Two hikers defied lockdown to become the first to complete the Appalachian Trail in 2020 amid the coronavirus pandemic - but are blasted for putting their 'personal needs before' everyone else.
Andrew Underwood, 38, and Douglas Stevenson, 19, separately completed the iconic 2,200 mile trail across eastern America as they admitted to refusing to comply with COVID-19 stay-at-home orders put in place to save lives from the deadly virus.
Underwood, a psychology graduate from Colorado, boasted to Outside Online that he 'just didn't think about' the possibility he may have contracted and spread COVID-19 as he traveled through 14 states from Georgia to Maine from February through June.
'I just didn't think about that stuff. I was so focused on mileage goals to get it done in four months or less. That's all I cared about all day long,' he said.
'Everything else I never thought about too much.'
Andrew Underwood, 38, (pictured) completed the iconic 2,200 mile trail across eastern America amid the pandemic
The seasoned hiker said he only thought about the pandemic as an obstacle preventing him from achieving his goal.
He admitted to Outside Online that he repeatedly evaded law enforcement, broke the law and lied to cops along the route so he could continue with his adventure - despite saying he is a Donald Trump supporter because of the president's 'support for police departments and law and order'.

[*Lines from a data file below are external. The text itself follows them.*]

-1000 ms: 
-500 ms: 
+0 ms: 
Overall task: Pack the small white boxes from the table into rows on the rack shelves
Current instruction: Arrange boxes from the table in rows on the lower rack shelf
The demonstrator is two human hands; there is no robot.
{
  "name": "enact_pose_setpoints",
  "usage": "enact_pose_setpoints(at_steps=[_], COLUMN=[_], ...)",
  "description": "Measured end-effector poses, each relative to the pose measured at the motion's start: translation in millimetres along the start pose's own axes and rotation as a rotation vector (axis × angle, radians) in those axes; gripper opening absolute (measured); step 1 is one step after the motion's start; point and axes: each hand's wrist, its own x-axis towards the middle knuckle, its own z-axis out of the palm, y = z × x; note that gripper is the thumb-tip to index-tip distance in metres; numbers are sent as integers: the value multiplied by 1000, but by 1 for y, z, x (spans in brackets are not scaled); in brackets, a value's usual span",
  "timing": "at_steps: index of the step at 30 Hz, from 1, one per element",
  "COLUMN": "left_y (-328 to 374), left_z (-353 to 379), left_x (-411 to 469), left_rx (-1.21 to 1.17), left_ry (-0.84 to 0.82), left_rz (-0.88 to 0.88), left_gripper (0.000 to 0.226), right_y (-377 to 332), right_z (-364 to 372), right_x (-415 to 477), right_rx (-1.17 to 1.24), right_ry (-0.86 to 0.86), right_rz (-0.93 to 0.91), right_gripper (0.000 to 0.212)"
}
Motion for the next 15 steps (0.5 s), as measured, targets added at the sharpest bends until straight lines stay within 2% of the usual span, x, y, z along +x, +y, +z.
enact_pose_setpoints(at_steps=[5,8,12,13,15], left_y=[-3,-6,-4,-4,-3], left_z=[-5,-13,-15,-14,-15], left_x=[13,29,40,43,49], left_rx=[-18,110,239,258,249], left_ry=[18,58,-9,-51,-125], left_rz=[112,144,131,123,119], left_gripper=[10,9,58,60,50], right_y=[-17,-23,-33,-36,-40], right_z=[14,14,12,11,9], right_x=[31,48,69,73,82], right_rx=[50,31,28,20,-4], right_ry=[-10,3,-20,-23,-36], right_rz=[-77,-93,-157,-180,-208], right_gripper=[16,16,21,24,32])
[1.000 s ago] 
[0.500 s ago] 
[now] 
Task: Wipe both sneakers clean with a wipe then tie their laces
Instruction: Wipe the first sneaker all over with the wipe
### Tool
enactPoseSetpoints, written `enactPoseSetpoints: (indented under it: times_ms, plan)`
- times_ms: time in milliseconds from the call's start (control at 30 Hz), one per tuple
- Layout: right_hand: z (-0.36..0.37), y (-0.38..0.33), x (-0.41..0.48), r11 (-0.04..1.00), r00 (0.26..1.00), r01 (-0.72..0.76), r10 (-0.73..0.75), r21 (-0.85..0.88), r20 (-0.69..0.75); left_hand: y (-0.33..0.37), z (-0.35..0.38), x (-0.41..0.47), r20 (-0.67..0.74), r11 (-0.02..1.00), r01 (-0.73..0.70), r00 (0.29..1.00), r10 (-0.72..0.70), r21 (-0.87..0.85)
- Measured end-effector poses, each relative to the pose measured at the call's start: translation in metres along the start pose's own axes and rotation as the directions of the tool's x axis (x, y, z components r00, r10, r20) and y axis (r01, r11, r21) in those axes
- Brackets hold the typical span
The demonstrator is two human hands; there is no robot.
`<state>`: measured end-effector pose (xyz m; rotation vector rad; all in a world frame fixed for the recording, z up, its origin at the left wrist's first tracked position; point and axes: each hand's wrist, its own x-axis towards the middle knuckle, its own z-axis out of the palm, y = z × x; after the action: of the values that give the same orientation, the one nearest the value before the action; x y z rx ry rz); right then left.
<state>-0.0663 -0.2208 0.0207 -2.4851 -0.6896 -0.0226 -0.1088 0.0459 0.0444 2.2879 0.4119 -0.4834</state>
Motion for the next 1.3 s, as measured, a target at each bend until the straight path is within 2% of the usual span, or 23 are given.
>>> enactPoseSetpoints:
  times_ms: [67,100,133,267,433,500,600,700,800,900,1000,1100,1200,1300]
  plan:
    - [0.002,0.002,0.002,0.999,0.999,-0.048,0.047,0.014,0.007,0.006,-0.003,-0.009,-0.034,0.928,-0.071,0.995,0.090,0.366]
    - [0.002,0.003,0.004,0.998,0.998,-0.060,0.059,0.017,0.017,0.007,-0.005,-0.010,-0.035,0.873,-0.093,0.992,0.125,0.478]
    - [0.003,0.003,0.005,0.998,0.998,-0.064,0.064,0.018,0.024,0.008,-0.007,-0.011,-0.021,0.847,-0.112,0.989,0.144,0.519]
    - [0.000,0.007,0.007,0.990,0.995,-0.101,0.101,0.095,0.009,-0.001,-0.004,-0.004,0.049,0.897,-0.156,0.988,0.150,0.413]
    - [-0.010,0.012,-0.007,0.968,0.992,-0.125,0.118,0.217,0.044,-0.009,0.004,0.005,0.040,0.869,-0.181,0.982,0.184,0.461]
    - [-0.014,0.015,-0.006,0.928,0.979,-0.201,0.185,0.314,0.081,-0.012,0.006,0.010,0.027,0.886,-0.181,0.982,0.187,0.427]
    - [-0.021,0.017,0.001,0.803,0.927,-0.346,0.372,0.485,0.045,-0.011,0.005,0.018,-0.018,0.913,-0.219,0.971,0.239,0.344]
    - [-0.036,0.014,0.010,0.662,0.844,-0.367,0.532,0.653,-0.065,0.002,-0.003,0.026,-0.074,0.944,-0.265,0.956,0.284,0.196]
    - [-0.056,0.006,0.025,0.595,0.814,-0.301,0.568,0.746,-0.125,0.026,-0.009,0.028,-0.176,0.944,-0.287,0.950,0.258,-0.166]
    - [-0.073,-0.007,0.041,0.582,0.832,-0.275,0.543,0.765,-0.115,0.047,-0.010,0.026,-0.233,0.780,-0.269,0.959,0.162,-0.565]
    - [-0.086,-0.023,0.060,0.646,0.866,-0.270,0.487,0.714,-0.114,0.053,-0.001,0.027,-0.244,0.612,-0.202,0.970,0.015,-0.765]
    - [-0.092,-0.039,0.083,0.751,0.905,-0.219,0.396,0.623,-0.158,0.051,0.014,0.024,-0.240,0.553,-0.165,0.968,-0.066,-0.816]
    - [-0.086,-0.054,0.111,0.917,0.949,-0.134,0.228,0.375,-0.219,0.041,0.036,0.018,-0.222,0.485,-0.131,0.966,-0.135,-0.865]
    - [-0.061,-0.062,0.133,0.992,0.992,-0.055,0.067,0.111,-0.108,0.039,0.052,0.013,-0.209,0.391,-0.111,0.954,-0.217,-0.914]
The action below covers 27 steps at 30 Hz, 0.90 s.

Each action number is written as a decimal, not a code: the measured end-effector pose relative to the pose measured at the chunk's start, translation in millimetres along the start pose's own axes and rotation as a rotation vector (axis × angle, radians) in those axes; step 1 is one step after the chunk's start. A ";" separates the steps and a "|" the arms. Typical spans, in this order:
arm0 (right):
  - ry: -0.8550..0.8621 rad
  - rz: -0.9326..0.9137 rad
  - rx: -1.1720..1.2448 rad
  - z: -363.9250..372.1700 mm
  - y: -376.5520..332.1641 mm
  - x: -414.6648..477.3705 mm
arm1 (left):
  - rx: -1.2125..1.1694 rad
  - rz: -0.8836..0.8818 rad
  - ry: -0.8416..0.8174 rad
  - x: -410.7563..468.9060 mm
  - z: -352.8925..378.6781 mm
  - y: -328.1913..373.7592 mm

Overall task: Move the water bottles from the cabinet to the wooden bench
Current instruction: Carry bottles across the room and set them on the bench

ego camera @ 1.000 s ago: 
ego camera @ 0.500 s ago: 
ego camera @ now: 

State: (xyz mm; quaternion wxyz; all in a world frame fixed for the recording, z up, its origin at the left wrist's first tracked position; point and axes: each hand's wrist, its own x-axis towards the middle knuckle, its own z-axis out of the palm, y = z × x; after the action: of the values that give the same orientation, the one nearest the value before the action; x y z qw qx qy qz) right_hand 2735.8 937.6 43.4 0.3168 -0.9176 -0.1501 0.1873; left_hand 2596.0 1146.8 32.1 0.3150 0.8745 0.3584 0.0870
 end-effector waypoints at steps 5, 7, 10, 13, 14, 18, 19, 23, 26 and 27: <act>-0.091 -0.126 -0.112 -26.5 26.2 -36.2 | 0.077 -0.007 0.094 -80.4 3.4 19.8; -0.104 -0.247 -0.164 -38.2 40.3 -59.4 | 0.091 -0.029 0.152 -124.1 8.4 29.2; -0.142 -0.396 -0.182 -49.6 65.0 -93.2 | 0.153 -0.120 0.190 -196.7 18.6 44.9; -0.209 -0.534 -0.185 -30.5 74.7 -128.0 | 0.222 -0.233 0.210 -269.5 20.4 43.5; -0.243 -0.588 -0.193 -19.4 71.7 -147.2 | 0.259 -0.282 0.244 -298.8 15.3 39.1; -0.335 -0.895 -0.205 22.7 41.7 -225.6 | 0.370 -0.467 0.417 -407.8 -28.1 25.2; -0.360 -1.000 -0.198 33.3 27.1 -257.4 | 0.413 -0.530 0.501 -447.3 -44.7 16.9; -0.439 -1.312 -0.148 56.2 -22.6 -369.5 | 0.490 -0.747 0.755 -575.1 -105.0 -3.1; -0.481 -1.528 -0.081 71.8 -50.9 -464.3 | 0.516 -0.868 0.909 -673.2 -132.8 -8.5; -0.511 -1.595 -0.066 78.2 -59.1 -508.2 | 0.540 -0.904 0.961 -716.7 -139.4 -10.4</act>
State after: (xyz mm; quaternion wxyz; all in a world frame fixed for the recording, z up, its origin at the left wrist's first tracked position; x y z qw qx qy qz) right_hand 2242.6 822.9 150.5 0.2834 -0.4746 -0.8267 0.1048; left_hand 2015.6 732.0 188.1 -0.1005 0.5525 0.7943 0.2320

Underwood said he slept in shuttered shelters and trespassed on trails and through national and state parks closed to slow the spread of the virus.
At one point when authorities shuttered Virginia's Shenandoah National Park before he could complete that part of the trail, he said he hid from rangers by trekking off the trail through the dense woods.
In New Jersey's High Point State Park, Underwood said he waited an hour for an officer to leave their post before he passed through in order to avoid detection.
The hikers defied lockdown to become the first to complete the Appalachian Trail (pictured) in 2020 - but have been blasted for putting their 'personal needs before a greater societal mission'
He recounted another time where he directly lied to a female cop in Glasgow, Virginia, after she questioned him in a convenience store over whether he was a thru-hiker flouting the state executive orders.
He told her he was going to rent a car and head home that day, he said, before he headed back to the trail.
On June 17, as he made his way back down Mount Katahdin in Maine having completed the final leg of the hike, he said he was caught by a park employee who reminded him the route was closed.
Underwood said he also dismissed criticism leveled at him on social media over his decision to flout the rules.
'It seemed like a pointless debate,' he told Outside Online. 'But I get it - it was a different year, a different hike.'
Stevenson, an Eagle Scout from outside Boston, also admitted to Outside Online that he flouted lockdown rules across states to became the first to complete the trail this year.
Underwood (pictured) said he repeatedly evaded law enforcement, broke the law and lied to cop along the route so he could continue with his adventure - despite saying he is a Donald Trump supporter because of the president's 'support for police departments and law and order'
He said he was confronted by cops in New York who turned him away from the trail as he crossed the Hudson River but offered him friendly advice.
Stevenson said he then left the cops and made his way back to the trail another way.
He brushed off the fact that stay-at-home orders were necessary to saving lives and said he didn't want to stop his hike because he would have been bored with nothing else to do, Outside Online reported.
'There are two ways to deal with the unknown. One is to fear it so much that you close everything down. The other is to just be concerned,' said Stevenson.
'Until we know more, why should we change so much about life?'
Around three million people typically hike along part of the Appalachian Trail each year which stretches from Springer Mountain in Georgia to Mount Katahdin in Maine
Sandi Marra, the Appalachian Trail Conservancy's president and CEO, blasted the two men for taking the attitude that 'my personal needs and desires outweigh a greater societal mission'.
'By hiking now, you have created a narrative that says, 'My personal needs and desires outweigh a greater societal mission. At the end of the day, what's really important is what I want,' Marra told Outside Online.
'We have to start taking responsibility for something outside of our own immediate desires.'
Around three million people typically hike along part of the Appalachian Trail each year which stretches from Springer Mountain in Georgia to Mount Katahdin in Maine.